Usai Heboh Penetapan Tersangka Febrie, Kapolri Sambangi Kejagung dan Sebut Jaksa Agung Kakak Asuh

KEADILAN – Usai heboh penetapan status tersangka mantan Jaksa Agung Muda Pidana Khusus (Jampidsus) Febrie Adriansyah oleh Polri, Kapolri Jenderal Pol Listyo Sigit Prabowo menyambangi Kejaksaan Agung, Sebin (13/07/2026). Kapolri dalam jumpa pers dengan wartawan menyebut Jaksa Agung ST Burhanuddin sebagai ‘Kakak asuh’.

Sapaan tersebut disampaikan Sigit di awal sambutannya ketika bertemu dengan Burhanuddin beserta jajaran Kejaksaan Agung.

“Yang saya hormati kakak asuh saya, Pak Jaksa Agung, Pak Sanitiar Burhanuddin, dan juga seluruh keluarga besar Adhyaksa,” kata Sigit.

Dalam kesempatan itu, Sigit menegaskan bahwa hubungan Polri dan Kejaksaan merupakan kemitraan yang akan terus diperkuat sebagai bagian dari sistem peradilan pidana (criminal justice system).

Menurut dia, kedua lembaga memiliki tanggung jawab bersama untuk memberikan kepastian hukum sekaligus mewujudkan keadilan bagi masyarakat.

“Yang jelas Kejaksaan dan Kepolisian adalah keluarga besar, dan kita akan terus menjaga agar keluarga besar ini terus terjaga soliditas dan sinergisitas yang ada,” ujar Sigit.

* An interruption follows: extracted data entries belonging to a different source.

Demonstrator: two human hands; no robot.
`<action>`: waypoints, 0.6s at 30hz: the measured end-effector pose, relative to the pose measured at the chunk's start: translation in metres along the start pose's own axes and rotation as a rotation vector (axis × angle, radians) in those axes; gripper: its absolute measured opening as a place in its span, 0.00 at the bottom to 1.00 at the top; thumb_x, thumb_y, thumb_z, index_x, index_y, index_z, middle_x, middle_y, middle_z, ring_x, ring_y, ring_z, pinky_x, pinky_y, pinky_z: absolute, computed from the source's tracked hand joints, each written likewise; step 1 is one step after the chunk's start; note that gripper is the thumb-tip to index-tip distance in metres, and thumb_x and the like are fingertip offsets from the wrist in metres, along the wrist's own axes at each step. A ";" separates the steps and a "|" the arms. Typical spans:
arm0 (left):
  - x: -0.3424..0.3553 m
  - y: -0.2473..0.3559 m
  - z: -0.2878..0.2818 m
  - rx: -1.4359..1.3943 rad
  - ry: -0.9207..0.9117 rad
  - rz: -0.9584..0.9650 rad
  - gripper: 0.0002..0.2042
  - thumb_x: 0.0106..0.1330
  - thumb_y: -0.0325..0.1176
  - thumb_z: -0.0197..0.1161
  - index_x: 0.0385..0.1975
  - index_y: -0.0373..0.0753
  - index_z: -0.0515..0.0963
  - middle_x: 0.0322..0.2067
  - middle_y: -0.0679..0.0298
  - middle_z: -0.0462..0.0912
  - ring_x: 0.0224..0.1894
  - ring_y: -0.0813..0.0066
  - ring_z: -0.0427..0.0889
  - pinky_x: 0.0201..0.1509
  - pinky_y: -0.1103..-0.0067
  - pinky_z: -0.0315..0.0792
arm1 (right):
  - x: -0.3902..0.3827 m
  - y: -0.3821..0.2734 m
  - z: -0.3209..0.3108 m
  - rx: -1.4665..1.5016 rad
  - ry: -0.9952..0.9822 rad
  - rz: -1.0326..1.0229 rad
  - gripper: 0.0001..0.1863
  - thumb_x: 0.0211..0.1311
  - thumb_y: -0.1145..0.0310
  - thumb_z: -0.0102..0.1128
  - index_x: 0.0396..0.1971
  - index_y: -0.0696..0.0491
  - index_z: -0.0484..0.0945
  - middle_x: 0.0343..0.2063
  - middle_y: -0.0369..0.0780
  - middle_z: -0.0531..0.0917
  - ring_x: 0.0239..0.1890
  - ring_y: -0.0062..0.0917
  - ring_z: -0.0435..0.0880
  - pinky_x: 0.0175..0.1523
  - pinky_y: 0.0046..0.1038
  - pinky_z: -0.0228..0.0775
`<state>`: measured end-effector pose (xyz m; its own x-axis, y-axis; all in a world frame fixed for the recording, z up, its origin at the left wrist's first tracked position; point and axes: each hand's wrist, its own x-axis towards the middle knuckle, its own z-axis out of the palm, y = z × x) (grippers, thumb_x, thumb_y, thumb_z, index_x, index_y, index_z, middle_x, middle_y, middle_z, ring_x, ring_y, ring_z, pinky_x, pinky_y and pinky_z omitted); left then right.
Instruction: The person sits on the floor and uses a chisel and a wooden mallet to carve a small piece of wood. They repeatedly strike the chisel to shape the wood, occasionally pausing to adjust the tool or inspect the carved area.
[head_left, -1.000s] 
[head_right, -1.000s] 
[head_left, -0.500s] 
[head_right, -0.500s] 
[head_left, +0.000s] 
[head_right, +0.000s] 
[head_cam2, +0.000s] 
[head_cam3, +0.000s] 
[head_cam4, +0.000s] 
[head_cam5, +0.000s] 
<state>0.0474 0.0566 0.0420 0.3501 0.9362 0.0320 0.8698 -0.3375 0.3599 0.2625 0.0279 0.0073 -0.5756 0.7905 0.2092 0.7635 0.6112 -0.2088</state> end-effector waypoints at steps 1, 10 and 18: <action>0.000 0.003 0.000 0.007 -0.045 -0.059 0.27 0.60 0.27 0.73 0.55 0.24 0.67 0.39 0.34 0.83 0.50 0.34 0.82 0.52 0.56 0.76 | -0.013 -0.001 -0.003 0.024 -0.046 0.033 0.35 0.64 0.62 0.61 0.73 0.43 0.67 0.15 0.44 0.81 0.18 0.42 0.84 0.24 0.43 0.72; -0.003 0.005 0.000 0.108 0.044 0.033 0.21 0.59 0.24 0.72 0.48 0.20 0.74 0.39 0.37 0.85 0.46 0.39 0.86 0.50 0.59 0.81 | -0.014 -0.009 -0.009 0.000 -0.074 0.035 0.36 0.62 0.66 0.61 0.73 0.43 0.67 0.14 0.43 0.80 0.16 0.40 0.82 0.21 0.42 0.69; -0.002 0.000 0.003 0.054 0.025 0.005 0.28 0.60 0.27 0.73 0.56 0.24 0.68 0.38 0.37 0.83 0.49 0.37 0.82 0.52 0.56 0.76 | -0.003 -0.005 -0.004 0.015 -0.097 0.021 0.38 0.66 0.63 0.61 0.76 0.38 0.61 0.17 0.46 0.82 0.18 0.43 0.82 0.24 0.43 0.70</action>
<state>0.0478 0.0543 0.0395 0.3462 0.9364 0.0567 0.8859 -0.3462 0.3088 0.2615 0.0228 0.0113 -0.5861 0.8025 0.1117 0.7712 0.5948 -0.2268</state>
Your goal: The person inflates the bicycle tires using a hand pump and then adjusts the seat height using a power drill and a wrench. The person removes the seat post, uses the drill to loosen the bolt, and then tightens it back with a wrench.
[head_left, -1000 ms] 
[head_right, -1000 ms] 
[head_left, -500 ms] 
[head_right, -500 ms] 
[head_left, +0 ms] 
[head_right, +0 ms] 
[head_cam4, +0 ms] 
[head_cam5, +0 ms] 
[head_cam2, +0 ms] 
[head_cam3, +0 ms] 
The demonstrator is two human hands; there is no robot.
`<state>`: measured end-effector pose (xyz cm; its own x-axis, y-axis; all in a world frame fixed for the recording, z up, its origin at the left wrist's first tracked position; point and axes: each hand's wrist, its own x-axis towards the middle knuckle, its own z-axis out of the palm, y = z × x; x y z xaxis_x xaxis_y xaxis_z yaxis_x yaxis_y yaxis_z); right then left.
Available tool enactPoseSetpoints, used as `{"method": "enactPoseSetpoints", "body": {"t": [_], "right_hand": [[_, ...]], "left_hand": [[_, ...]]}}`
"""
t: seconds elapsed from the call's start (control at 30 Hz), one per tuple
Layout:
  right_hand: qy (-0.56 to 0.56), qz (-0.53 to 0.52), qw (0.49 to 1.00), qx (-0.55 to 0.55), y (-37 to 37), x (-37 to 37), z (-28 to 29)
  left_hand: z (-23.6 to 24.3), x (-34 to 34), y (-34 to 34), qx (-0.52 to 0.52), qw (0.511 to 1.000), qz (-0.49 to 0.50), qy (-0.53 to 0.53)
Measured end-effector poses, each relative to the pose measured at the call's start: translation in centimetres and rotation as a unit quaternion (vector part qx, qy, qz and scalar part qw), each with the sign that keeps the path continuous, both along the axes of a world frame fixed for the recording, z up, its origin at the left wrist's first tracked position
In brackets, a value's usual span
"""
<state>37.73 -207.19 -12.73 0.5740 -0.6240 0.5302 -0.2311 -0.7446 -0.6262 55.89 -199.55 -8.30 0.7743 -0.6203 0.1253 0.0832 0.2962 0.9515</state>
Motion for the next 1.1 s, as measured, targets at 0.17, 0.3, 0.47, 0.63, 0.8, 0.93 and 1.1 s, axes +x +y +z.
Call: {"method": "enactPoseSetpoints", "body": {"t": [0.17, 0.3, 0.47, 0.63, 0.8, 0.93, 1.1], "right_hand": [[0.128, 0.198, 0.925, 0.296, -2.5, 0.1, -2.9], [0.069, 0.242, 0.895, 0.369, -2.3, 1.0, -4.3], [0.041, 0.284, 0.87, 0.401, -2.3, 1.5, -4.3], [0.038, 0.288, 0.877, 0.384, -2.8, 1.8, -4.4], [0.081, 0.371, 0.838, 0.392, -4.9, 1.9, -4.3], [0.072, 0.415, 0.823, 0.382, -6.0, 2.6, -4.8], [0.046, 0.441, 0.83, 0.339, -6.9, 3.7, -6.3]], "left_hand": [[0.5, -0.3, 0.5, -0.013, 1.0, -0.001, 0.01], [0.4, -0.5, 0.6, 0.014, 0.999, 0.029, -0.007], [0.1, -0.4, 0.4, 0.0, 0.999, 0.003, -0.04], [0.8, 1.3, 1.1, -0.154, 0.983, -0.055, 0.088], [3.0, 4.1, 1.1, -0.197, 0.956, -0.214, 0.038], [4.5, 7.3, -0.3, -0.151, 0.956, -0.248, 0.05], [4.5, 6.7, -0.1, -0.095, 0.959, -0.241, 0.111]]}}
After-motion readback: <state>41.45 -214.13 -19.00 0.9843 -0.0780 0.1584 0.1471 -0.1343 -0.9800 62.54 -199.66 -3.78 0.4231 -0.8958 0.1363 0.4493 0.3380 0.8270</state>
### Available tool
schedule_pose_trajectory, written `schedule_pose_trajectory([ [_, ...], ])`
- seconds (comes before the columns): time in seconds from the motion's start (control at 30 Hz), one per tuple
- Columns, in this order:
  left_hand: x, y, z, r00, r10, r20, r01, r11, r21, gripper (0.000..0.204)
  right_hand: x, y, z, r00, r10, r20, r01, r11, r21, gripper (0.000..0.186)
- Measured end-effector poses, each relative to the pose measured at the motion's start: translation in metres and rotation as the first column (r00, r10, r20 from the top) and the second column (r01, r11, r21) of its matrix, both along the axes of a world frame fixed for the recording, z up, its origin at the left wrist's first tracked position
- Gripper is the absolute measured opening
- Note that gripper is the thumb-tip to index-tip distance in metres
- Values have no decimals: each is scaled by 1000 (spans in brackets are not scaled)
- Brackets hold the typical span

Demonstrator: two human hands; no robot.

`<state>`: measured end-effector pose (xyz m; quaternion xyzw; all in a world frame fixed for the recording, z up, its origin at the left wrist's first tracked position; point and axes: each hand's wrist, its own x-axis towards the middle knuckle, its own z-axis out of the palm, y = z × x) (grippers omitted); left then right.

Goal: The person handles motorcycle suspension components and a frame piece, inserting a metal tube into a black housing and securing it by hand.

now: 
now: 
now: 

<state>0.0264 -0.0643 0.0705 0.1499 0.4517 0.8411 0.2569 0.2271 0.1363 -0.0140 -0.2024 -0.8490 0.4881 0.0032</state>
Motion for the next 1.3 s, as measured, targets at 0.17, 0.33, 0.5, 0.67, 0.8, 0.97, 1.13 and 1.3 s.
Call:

Ia mengatakan, salah satu langkah yang akan dilakukan adalah memperkuat program kemitraan melalui pertukaran pendidikan antara jaksa dan penyidik Polri. Program tersebut diharapkan dapat meningkatkan koordinasi dalam setiap tahapan penegakan hukum, terlebih setelah berlakunya Kitab Undang-Undang Hukum Pidana (KUHP) yang baru.

Sebelumnya, Jaksa Agung ST Burhanuddin juga menepis anggapan bahwa hubungan Kejaksaan dan Polri diwarnai rivalitas. Burhanuddin menegaskan, pertemuan dengan Kapolri merupakan agenda silaturahmi yang telah lama rutin dilakukan, bukan karena adanya persoalan tertentu.

“Teman-teman jangan berpikir kami ini rival, kami ini adalah versus, tidak. Jadi, kami sejak dulu kami sudah mengenal secara pribadi beliau, kemudian kami sama-sama saya jadi Jaksa Agung, beliau jadi Kapolri,” kata Burhanuddin.

Ia juga meminta publik tidak mengaitkan pertemuan tersebut dengan berbagai dinamika yang terjadi belakangan ini.

Diketahui, sepekan terakhir dua institusi ini tengah dihebohkan dengan kasus hukum yang menyeret mantan Jampidsus Febrie Adriansyah. “Jangan juga berpikir karena ada hal-hal sesuatu kemarin, ini adalah silaturahmi yang biasa kami lakukan, dan kami selalu berpikir bagaimana perbaikan ke depan lagi,” ungkap dia.

Burhanuddin menambahkan, sinergi antara penyidik dan jaksa merupakan kunci menghasilkan proses penegakan hukum yang berkualitas. “Bagi saya, bagi seorang Jaksa itu, hasil penyelidikan yang baik akan menghasilkan penuntutan yang baik. Penuntutan yang baik akan menghasilkan putusan yang baik. Itu adalah kewajiban, keharusan kita bersinergi,” kata dia.